Video: Combating pneumonia, child mortality in Zambia

April 24, 2012

[Episcopal News Service] Pneumonia, or acute respiratory disease, is the second leading cause of mortality among children under five in Zambia. It’s a major health concern that Episcopal Relief & Development, in partnership with the Zambian Anglican Council and other stakeholders, is determined to combat through the implementation of a pneumococcal vaccination program later this year.

The initial vaccination program will focus on Zambia’s Luapula Province, which borders the Democratic Republic of the Congo to the north.

“It’s made up of some extraordinary communities that are very rural, very isolated, where people live along waterways, so it’s an extremely difficult place to work,” said Abagail Nelson, Episcopal Relief & Development’s senior vice president for programs. “But it’s a place where we’re pleased to work and a place where the church has a lot of community-based networks and the capacity to bring the vaccine to children.”

According to the World Health Organization, pneumococcal disease is responsible for the deaths of more than 1.5 million people worldwide every year, including more than half a million children before their fifth birthday.

The pneumococcal vaccine has been available in the U.S. since the early 1900s and has been recommended since 2000 for all children aged 2 to 23 months.

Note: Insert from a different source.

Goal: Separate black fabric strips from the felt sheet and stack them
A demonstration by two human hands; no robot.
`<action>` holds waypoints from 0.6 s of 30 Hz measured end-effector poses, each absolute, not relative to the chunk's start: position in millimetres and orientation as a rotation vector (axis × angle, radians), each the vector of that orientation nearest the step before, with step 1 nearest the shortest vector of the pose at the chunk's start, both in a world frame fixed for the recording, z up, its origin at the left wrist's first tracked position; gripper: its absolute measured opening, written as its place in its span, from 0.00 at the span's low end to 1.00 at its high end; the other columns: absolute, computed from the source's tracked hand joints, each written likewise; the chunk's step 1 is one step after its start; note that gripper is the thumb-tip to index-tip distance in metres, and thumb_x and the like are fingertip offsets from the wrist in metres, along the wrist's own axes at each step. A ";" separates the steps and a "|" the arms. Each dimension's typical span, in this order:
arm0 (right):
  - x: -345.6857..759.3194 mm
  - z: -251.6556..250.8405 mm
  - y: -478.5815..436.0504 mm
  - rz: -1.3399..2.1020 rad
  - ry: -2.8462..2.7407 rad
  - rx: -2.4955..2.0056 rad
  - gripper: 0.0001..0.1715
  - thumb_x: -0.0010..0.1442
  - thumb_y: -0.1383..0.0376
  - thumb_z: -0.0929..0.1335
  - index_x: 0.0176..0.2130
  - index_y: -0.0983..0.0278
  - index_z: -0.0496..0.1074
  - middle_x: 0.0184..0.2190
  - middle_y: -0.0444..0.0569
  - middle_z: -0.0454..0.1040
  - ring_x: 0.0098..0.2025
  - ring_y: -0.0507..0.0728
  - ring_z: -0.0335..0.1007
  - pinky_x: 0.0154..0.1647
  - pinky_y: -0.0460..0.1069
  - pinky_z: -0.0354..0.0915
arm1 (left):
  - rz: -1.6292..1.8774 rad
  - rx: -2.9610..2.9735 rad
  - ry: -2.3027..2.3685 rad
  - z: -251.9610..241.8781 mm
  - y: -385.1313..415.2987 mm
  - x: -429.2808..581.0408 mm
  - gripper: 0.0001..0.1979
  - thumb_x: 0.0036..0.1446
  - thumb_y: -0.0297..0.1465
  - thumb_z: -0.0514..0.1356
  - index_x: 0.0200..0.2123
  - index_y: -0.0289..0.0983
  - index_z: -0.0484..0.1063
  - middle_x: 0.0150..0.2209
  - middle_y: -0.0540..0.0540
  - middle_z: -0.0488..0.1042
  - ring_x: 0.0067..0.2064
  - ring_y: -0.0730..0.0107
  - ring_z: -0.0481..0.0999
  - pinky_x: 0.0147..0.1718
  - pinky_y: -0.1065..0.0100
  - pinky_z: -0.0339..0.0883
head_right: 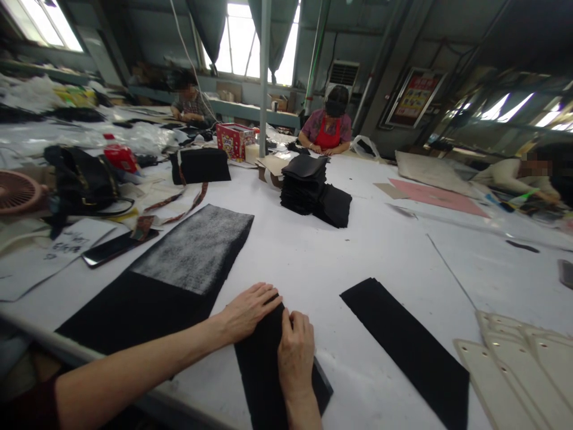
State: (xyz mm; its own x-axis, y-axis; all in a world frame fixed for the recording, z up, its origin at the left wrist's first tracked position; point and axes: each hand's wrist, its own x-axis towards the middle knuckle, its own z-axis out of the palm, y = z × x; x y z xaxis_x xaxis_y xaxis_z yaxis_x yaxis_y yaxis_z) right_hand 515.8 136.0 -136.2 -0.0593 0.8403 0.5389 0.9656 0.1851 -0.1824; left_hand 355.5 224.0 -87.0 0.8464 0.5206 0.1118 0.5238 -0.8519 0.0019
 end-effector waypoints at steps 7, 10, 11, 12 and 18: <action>519.4 -135.1 125.3 -0.333 -1.939 -1.697 0.21 0.62 0.77 0.58 0.52 0.67 0.67 0.38 0.54 0.67 0.40 0.59 0.62 0.40 0.53 0.62 | -0.173 -2.980 -0.763 -81.8 222.2 361.6 0.21 0.58 0.25 0.54 0.56 0.30 0.62 0.53 0.37 0.68 0.59 0.56 0.61 0.61 0.58 0.48; 521.7 -135.0 119.7 -0.340 -1.932 -1.690 0.22 0.62 0.77 0.58 0.52 0.66 0.67 0.38 0.53 0.67 0.40 0.59 0.62 0.39 0.53 0.62 | -0.148 -2.980 -0.771 -83.4 219.7 362.6 0.24 0.57 0.25 0.55 0.57 0.31 0.60 0.52 0.37 0.68 0.57 0.55 0.63 0.59 0.58 0.52; 522.2 -134.7 118.0 -0.337 -1.931 -1.692 0.22 0.62 0.77 0.58 0.52 0.66 0.67 0.38 0.53 0.68 0.40 0.59 0.63 0.39 0.53 0.62 | -0.148 -2.978 -0.771 -84.4 218.7 362.5 0.25 0.57 0.25 0.55 0.58 0.32 0.59 0.52 0.38 0.67 0.56 0.55 0.63 0.59 0.57 0.52; 522.5 -134.3 116.5 -0.333 -1.932 -1.698 0.22 0.62 0.77 0.58 0.52 0.66 0.67 0.38 0.53 0.68 0.40 0.59 0.63 0.39 0.53 0.62 | -0.149 -2.974 -0.768 -85.5 217.8 362.4 0.26 0.57 0.25 0.55 0.59 0.33 0.59 0.53 0.38 0.67 0.56 0.55 0.63 0.59 0.57 0.52; 527.7 -135.1 108.0 -0.352 -1.934 -1.720 0.22 0.61 0.77 0.58 0.52 0.65 0.66 0.38 0.54 0.68 0.40 0.59 0.65 0.39 0.54 0.64 | -0.145 -2.963 -0.731 -83.3 214.4 365.4 0.24 0.58 0.26 0.55 0.58 0.33 0.60 0.53 0.38 0.66 0.56 0.56 0.62 0.60 0.57 0.49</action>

But only very recently has the vaccine been available in the developing world.

Zambia is planning to introduce the vaccine into its health system this year, but the ministry of health relies on organizations such as the Zambian Anglican Council and Episcopal Relief & Development to ensure that treatment reaches the children who need it most.

“It’s a little known fact that acute respiratory infection kills more children than AIDS. If you address diarrheal-related diseases, pneumonia-related diseases and malaria, you’re really getting at the three leading killers of children under five, particularly in contexts like Luapula,” said Nelson.

The program in Luapula has the potential of reaching 250,000 children whose lives are at risk from contracting pneumonia as well as other diseases. “We’re looking at what’s called an integrated child health program … that also helps increase nutrition and reduce deaths from diseases such as malaria,” said Nelson. “If we can address these illnesses, of course, children will live, they will thrive, and they will contribute to the greater health and community life of their country.”

Episcopal Relief & Development has worked in partnership with ZAC — the body that represents all five dioceses and health and training institutions for the Anglican Church in Zambia — in combating malaria through the NetsforLife® program, an Episcopal Relief & Development program partnership that has won awards and earned widespread respect for saving millions of lives in Africa.

The pilot project was launched in Zambia in 2005, and a decrease in malaria cases of more than 50 percent has been reported in some areas.

Due to previous success with its malaria prevention initiatives in Zambia and an earlier food security program that began in 2000, the ZAC and Episcopal Relief & Development partnership is a “model for the rest of Africa,” Stephen Dsizi, technical director for NetsforLife®, told ENS during a three-day training program in July 2011 in Lusaka, Zambia.

The training program brought together international and local experts in health issues and representatives from relief and development organizations to prepare Zambian Anglicans for the pneumonia immunization program.

Nelson told ENS that the Zambian Anglican Council has a “fantastic reputation with the ministry of health and other ministries. We’re privileged to be able to support them as they continue to reach out in the communities and be a strong presence for people in need.”

The Zambia Anglican Council, under the directorship of Grace Phiri and in partnership with Episcopal Relief & Development, “has shown how to develop and implement projects that are a demonstration for the globe,” Presiding Bishop Katharine Jefferts Schori, who participated in a portion of the July 2011 training in Lusaka, told ENS at the time. “It’s remarkable work that is integrated and holistic and serving the whole community.”

— Matthew Davies is an editor/reporter for the Episcopal News Service.